■ **What you will do**
Report every line from the material that contains the word "this".

■ **Material provided**

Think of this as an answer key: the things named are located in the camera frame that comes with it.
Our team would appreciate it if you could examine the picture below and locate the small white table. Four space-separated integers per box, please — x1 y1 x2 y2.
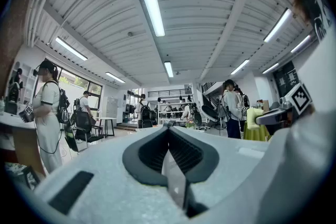
95 116 117 137

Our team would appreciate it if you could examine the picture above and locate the black wall board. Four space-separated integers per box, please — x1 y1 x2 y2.
272 60 300 100

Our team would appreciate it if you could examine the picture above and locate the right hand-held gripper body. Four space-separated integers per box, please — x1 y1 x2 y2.
278 83 315 124

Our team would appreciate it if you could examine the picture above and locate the yellow-green table cover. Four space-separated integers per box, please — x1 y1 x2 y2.
242 120 271 142

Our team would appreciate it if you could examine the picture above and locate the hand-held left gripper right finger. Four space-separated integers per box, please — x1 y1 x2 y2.
167 124 220 184

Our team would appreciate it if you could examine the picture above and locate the long ceiling tube light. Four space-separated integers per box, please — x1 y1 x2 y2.
261 62 280 75
55 36 88 61
230 59 250 76
134 0 166 37
263 8 292 43
290 34 312 54
164 60 174 78
104 71 126 84

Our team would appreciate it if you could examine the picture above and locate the yellow cloth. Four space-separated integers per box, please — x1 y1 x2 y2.
246 106 265 131

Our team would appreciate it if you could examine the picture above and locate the wooden counter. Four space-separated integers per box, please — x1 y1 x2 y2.
0 112 47 178

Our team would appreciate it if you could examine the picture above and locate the white wall shelf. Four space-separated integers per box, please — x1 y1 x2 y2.
7 61 38 113

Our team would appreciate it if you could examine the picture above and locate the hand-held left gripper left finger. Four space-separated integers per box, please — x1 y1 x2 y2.
122 122 169 187

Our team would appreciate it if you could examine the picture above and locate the person's white printed shirt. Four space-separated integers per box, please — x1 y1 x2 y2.
251 0 336 224

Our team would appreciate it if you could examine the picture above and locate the large black-framed window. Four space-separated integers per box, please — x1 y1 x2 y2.
45 59 103 113

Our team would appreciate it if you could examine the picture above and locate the white open shelving unit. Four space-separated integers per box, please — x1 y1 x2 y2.
146 88 195 125

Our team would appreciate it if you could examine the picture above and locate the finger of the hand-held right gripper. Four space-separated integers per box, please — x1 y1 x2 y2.
255 109 287 126

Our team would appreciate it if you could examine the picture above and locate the black round-backed chair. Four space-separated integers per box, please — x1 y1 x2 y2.
201 104 219 131

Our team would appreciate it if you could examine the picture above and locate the black office chair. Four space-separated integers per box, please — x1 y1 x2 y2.
64 109 105 152

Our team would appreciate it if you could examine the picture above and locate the black staircase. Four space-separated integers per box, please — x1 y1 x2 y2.
201 81 224 113

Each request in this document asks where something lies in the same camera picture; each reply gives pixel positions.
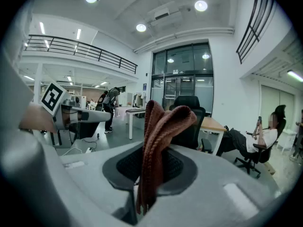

■ **Reply**
Think of this as an answer key: the things named are located in the camera frame that comes with it.
Each request in this document asks where something lies in the same camera picture; each reply gives pixel positions.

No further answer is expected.